By NJ Addiction Centers Editorial Team | Last reviewed: | 9 min read Clinically Reviewed

Substance Use Disorder Research and Scholarly Resources

Key Takeaways

  • NIDA (National Institute on Drug Abuse) is the largest funder of addiction research in the world, with an annual budget exceeding $1.6 billion as of fiscal year 2024 (NIDA, 2024).
  • SAMHSA’s National Survey on Drug Use and Health (NSDUH) is the primary source for US substance use prevalence data, surveying approximately 70,000 individuals annually (SAMHSA, 2024).
  • PubMed Central provides free access to over 8 million full-text biomedical research articles, including a substantial body of addiction research (NIH/NLM, 2024).
  • The Rutgers Center of Alcohol Studies, founded in 1940, is the oldest alcohol research center in the US and remains a significant contributor to addiction science (Rutgers University, 2024).
  • Randomized controlled trials (RCTs) remain the gold standard for evaluating treatment effectiveness, but observational studies and systematic reviews also provide valuable evidence (Cochrane Collaboration, 2023).

Statistics updated quarterly. Last reviewed March 28, 2026.

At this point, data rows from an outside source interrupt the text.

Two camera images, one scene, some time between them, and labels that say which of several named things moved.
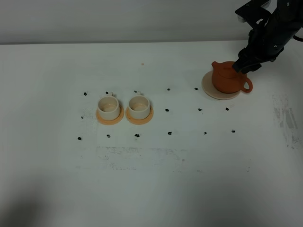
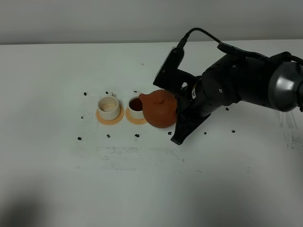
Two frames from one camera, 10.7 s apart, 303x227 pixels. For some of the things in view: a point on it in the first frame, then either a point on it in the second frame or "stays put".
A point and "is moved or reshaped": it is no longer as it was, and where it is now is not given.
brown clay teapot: x=226 y=79 is moved or reshaped
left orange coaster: x=110 y=122 stays put
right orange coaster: x=139 y=121 stays put
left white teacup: x=108 y=107 stays put
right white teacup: x=139 y=106 stays put
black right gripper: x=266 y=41 -> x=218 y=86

Understanding the research landscape of substance use disorders is essential for anyone evaluating treatment options, assessing the evidence behind specific interventions, or interpreting the statistics that appear throughout public health discussions. The field of addiction science encompasses neurobiology, pharmacology, epidemiology, behavioral health, and public policy. This page identifies the major research organizations, journals, data sources, and NJ-specific institutions that produce and disseminate substance use disorder research, and provides guidance on evaluating research quality.

Major Addiction Research Organizations

NIDA (National Institute on Drug Abuse)

The National Institute on Drug Abuse, part of the National Institutes of Health (NIH), is the world’s largest funder of addiction research. NIDA’s annual budget exceeded $1.6 billion in fiscal year 2024 (NIDA budget report, 2024).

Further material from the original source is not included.